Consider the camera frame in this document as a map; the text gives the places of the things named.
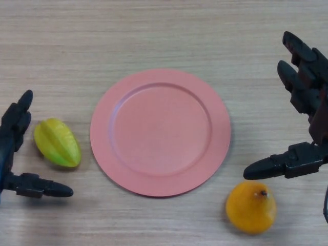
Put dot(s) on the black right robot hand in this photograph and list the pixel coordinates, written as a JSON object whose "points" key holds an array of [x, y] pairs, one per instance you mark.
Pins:
{"points": [[310, 89]]}

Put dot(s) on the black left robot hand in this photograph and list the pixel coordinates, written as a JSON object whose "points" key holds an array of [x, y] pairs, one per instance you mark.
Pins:
{"points": [[12, 128]]}

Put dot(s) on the yellow green starfruit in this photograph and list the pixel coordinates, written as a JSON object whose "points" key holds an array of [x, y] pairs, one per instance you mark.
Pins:
{"points": [[57, 143]]}

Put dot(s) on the pink round plate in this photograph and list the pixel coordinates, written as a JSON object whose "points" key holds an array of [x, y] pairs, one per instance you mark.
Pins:
{"points": [[160, 133]]}

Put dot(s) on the orange yellow pear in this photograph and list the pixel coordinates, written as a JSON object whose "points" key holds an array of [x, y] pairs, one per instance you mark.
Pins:
{"points": [[251, 207]]}

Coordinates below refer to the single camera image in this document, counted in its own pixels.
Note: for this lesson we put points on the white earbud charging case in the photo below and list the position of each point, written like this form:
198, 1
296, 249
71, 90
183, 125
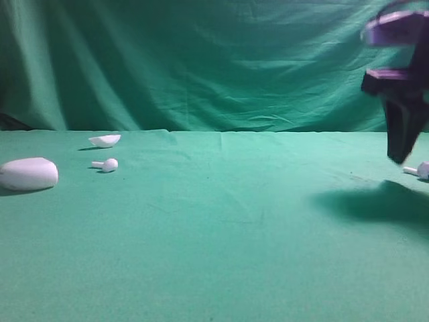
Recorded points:
29, 174

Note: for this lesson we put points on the green cloth backdrop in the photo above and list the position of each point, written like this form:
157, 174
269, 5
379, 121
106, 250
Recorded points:
190, 65

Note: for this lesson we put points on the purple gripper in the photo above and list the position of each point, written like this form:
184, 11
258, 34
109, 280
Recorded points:
396, 29

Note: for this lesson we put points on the white earbud case lid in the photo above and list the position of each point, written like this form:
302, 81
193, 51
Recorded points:
107, 141

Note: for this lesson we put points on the white earbud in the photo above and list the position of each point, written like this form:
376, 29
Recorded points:
109, 165
422, 171

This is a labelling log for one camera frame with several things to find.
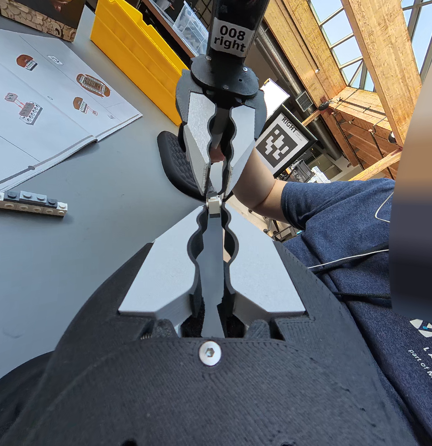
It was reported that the white grey lego plate assembly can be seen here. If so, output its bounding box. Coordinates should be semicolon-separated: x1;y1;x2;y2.
0;190;68;217

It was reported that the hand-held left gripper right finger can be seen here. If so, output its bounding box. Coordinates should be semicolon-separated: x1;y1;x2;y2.
219;203;307;338

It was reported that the black lanyard strap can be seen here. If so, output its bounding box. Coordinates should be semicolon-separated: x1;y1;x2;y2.
334;291;391;301

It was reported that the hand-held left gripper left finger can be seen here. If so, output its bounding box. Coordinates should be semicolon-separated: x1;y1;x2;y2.
118;204;211;338

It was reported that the clear plastic container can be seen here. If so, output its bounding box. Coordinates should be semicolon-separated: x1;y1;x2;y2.
173;1;210;53

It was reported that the metal air vent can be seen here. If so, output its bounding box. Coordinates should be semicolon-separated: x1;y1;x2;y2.
295;91;314;113

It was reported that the black quilted wrist rest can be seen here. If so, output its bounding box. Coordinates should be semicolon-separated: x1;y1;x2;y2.
157;131;209;202

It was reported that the person in blue hoodie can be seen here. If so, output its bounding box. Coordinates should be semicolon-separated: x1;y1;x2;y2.
281;178;432;446

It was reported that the thin white cable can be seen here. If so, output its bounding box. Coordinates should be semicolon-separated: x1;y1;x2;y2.
307;244;391;269

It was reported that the black floor sign stand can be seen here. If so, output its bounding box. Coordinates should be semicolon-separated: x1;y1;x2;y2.
255;111;318;179

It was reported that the white lit panel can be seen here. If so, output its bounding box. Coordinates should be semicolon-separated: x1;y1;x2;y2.
261;79;290;117

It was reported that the white instruction booklet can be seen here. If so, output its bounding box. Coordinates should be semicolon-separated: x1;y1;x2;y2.
0;27;143;192

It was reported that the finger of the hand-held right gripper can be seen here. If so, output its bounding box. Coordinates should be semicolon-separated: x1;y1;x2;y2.
183;91;218;196
221;105;256;198

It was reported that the brown top office desk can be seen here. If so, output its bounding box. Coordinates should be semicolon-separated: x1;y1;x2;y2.
139;0;206;60

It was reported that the person's right forearm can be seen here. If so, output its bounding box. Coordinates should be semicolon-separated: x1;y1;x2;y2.
233;146;302;223

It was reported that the yellow plastic bin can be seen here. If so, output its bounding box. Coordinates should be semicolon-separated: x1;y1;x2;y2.
90;0;189;127

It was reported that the black bamboo picture lego box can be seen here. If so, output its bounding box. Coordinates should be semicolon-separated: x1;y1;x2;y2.
0;0;87;43

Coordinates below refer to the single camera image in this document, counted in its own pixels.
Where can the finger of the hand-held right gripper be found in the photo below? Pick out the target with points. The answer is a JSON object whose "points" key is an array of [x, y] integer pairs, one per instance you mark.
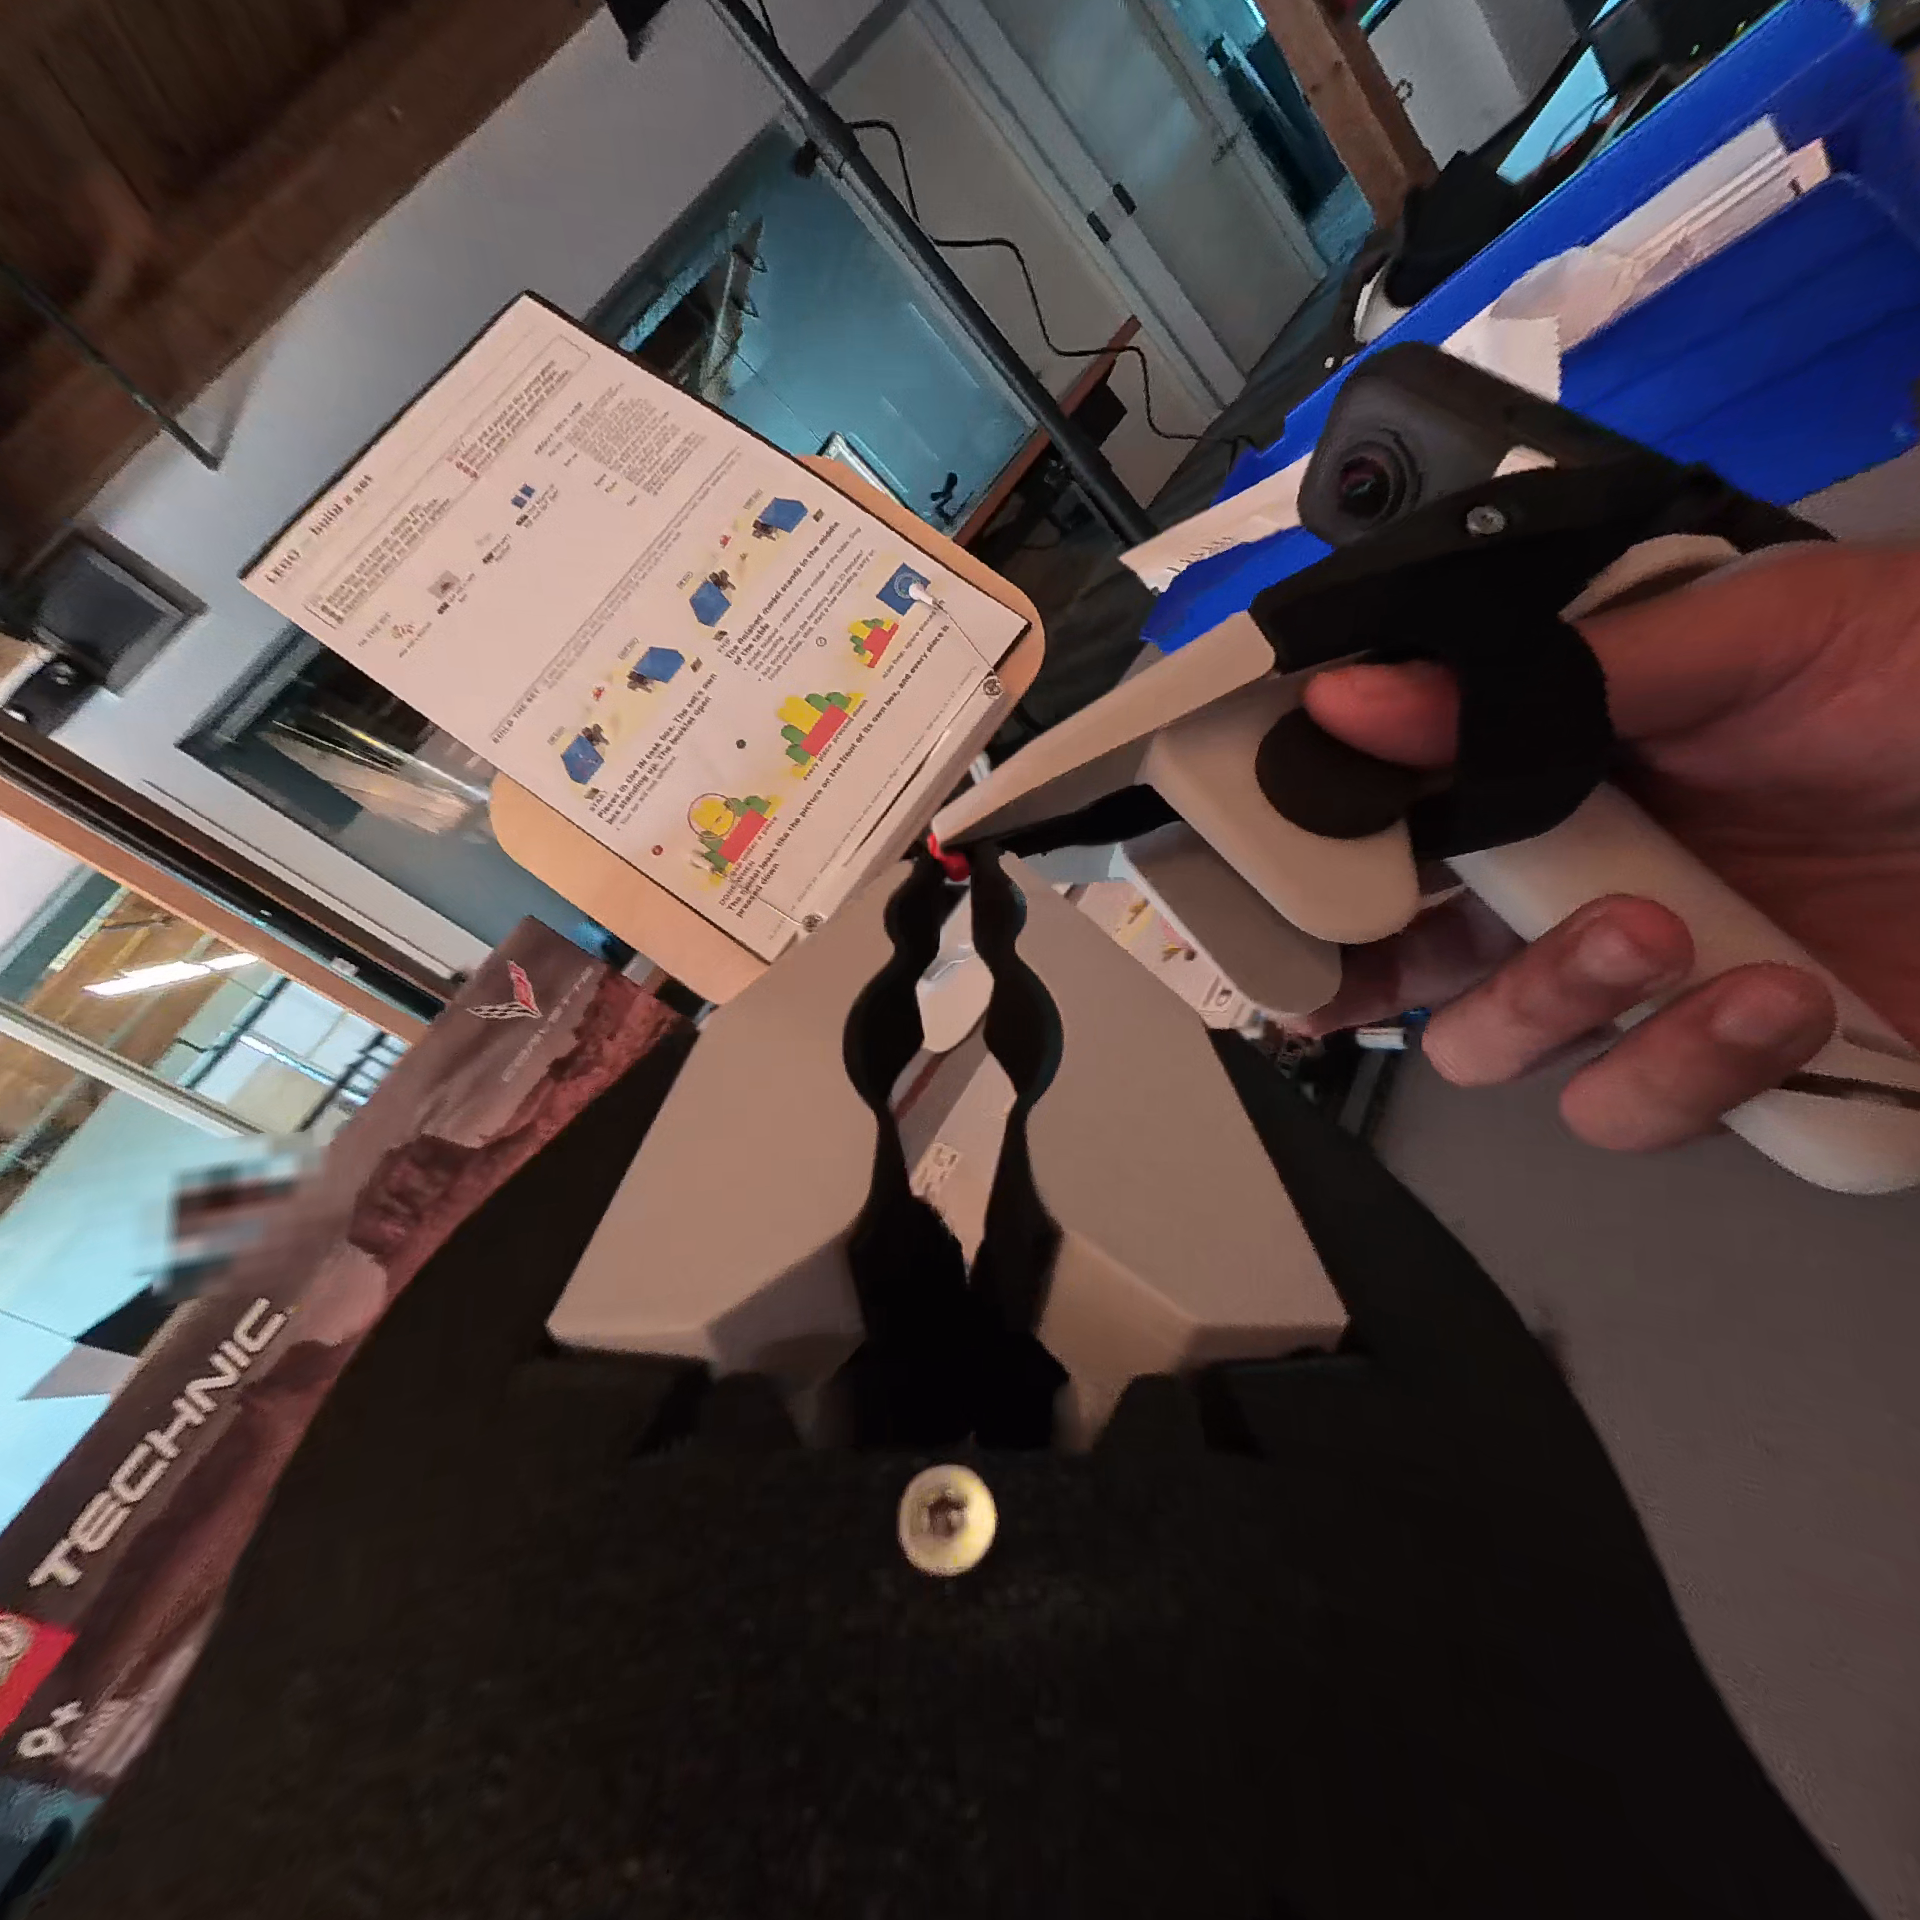
{"points": [[1109, 744], [1283, 960]]}

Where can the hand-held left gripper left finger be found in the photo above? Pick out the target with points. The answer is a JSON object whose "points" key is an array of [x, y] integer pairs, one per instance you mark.
{"points": [[734, 1171]]}

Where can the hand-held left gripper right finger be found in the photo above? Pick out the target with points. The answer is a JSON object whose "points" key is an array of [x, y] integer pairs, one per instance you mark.
{"points": [[1171, 1185]]}

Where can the red lego pin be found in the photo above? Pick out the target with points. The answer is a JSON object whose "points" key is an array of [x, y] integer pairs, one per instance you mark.
{"points": [[946, 855]]}

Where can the yellow car set box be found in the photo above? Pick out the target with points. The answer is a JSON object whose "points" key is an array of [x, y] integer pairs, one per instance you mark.
{"points": [[494, 1080]]}

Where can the person's right hand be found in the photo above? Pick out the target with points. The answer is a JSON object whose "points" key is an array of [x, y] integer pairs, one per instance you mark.
{"points": [[1771, 721]]}

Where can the white crumpled paper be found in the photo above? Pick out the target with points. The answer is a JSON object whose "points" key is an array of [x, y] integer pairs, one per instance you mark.
{"points": [[1560, 299]]}

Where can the blue plastic bin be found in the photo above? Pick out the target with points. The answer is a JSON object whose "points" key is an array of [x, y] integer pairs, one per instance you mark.
{"points": [[1799, 299]]}

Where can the black metal pole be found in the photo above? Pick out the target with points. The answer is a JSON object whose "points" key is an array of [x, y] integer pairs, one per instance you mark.
{"points": [[931, 276]]}

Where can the printed instruction sheet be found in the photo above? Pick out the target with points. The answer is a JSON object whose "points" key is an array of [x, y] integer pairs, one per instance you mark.
{"points": [[571, 495]]}

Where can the wooden post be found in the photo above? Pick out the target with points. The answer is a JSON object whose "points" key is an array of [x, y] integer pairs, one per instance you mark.
{"points": [[1342, 75]]}

• • • • •

ACTIVITY> Exact copy, no pictures: please print the data above once more.

EXERCISE OUTPUT>
Consider the camera frame in this document as a map; the text gives the places of the things named.
Put dot(s) on the black right robot hand in this photograph and list the pixel coordinates, written as a JSON object whose "points" key holds an array of [x, y] pairs, one per instance you mark.
Pins:
{"points": [[310, 89]]}

Put dot(s) on the black left robot hand in this photograph and list the pixel coordinates, written as a JSON object whose "points" key holds an array of [x, y] pairs, one per instance you mark.
Pins:
{"points": [[12, 128]]}

Put dot(s) on the yellow green starfruit in this photograph and list the pixel coordinates, written as a JSON object whose "points" key holds an array of [x, y] pairs, one per instance you mark.
Pins:
{"points": [[57, 143]]}

Put dot(s) on the pink round plate in this photograph and list the pixel coordinates, written as a JSON object whose "points" key holds an array of [x, y] pairs, one per instance you mark.
Pins:
{"points": [[160, 133]]}

Put dot(s) on the orange yellow pear in this photograph and list the pixel coordinates, written as a JSON object whose "points" key holds an array of [x, y] pairs, one per instance you mark.
Pins:
{"points": [[251, 207]]}

Coordinates below refer to the single camera image in this document, counted in its own pixels.
Note: for this lesson we put points on the white earbud charging case in the photo below and list the position of each point, written like this form:
198, 1
296, 249
71, 90
183, 125
Recorded points:
29, 174

Note: for this lesson we put points on the green cloth backdrop in the photo above and list the position of each point, written like this form:
157, 174
269, 5
379, 121
106, 250
Recorded points:
190, 65

Note: for this lesson we put points on the purple gripper in the photo above and list the position of each point, written like this form:
184, 11
258, 34
109, 280
Recorded points:
396, 29

Note: for this lesson we put points on the white earbud case lid in the photo above and list the position of each point, written like this form:
302, 81
193, 51
Recorded points:
107, 141

Note: for this lesson we put points on the white earbud in the photo above and list the position of each point, written like this form:
376, 29
Recorded points:
109, 165
422, 171

This is a labelling log for one camera frame with several things to find.
It was reported that the white grey lego plate assembly can be seen here. If so, output its bounding box. Coordinates should be semicolon-separated: x1;y1;x2;y2.
0;190;68;217

It was reported that the hand-held left gripper right finger can be seen here. If so, output its bounding box. Coordinates should be semicolon-separated: x1;y1;x2;y2.
219;203;307;338

It was reported that the black lanyard strap can be seen here. If so, output its bounding box. Coordinates should be semicolon-separated: x1;y1;x2;y2.
334;291;391;301

It was reported that the hand-held left gripper left finger can be seen here. If so, output its bounding box. Coordinates should be semicolon-separated: x1;y1;x2;y2.
118;204;211;338

It was reported that the clear plastic container can be seen here. If so, output its bounding box. Coordinates should be semicolon-separated: x1;y1;x2;y2.
173;1;210;53

It was reported that the metal air vent can be seen here. If so, output its bounding box. Coordinates should be semicolon-separated: x1;y1;x2;y2.
295;91;314;113

It was reported that the black quilted wrist rest can be seen here. If so, output its bounding box. Coordinates should be semicolon-separated: x1;y1;x2;y2.
157;131;209;202

It was reported that the person in blue hoodie can be seen here. If so, output its bounding box. Coordinates should be semicolon-separated: x1;y1;x2;y2.
281;178;432;446

It was reported that the thin white cable can be seen here. If so, output its bounding box. Coordinates should be semicolon-separated: x1;y1;x2;y2.
307;244;391;269

It was reported that the black floor sign stand can be seen here. If so, output its bounding box. Coordinates should be semicolon-separated: x1;y1;x2;y2.
255;111;318;179

It was reported that the white lit panel can be seen here. If so, output its bounding box. Coordinates should be semicolon-separated: x1;y1;x2;y2.
261;79;290;117

It was reported that the white instruction booklet can be seen here. If so, output its bounding box. Coordinates should be semicolon-separated: x1;y1;x2;y2.
0;27;143;192

It was reported that the finger of the hand-held right gripper can be seen here. If so, output its bounding box. Coordinates should be semicolon-separated: x1;y1;x2;y2.
183;91;218;196
221;105;256;198

It was reported that the brown top office desk can be seen here. If so, output its bounding box. Coordinates should be semicolon-separated: x1;y1;x2;y2.
139;0;206;60

It was reported that the person's right forearm can be seen here. If so, output its bounding box. Coordinates should be semicolon-separated: x1;y1;x2;y2.
233;146;302;223

It was reported that the yellow plastic bin can be seen here. If so, output its bounding box. Coordinates should be semicolon-separated: x1;y1;x2;y2.
90;0;189;127

It was reported that the black bamboo picture lego box can be seen here. If so, output its bounding box. Coordinates should be semicolon-separated: x1;y1;x2;y2.
0;0;87;43

Coordinates below refer to the single camera image in this document, counted in its own pixels.
Where can the finger of the hand-held right gripper be found in the photo below? Pick out the target with points. The answer is a JSON object whose "points" key is an array of [x, y] integer pairs, one per instance you mark.
{"points": [[1109, 744], [1283, 960]]}

Where can the hand-held left gripper left finger be found in the photo above? Pick out the target with points. The answer is a JSON object whose "points" key is an array of [x, y] integer pairs, one per instance you mark.
{"points": [[734, 1171]]}

Where can the hand-held left gripper right finger be found in the photo above? Pick out the target with points. The answer is a JSON object whose "points" key is an array of [x, y] integer pairs, one per instance you mark.
{"points": [[1171, 1185]]}

Where can the red lego pin be found in the photo above? Pick out the target with points. The answer is a JSON object whose "points" key is an array of [x, y] integer pairs, one per instance you mark.
{"points": [[946, 855]]}

Where can the yellow car set box be found in the photo above? Pick out the target with points. The answer is a JSON object whose "points" key is an array of [x, y] integer pairs, one per instance you mark.
{"points": [[494, 1080]]}

Where can the person's right hand be found in the photo above? Pick out the target with points. The answer is a JSON object whose "points" key is an array of [x, y] integer pairs, one per instance you mark.
{"points": [[1771, 721]]}

Where can the white crumpled paper be found in the photo above? Pick out the target with points. The answer is a JSON object whose "points" key is an array of [x, y] integer pairs, one per instance you mark.
{"points": [[1560, 299]]}

Where can the blue plastic bin be found in the photo above? Pick out the target with points. The answer is a JSON object whose "points" key is an array of [x, y] integer pairs, one per instance you mark.
{"points": [[1799, 299]]}

Where can the black metal pole be found in the photo above? Pick out the target with points. The answer is a JSON object whose "points" key is an array of [x, y] integer pairs, one per instance you mark.
{"points": [[931, 276]]}

Where can the printed instruction sheet be found in the photo above? Pick out the target with points. The answer is a JSON object whose "points" key is an array of [x, y] integer pairs, one per instance you mark.
{"points": [[571, 495]]}

Where can the wooden post be found in the photo above? Pick out the target with points. The answer is a JSON object whose "points" key is an array of [x, y] integer pairs, one per instance you mark.
{"points": [[1342, 75]]}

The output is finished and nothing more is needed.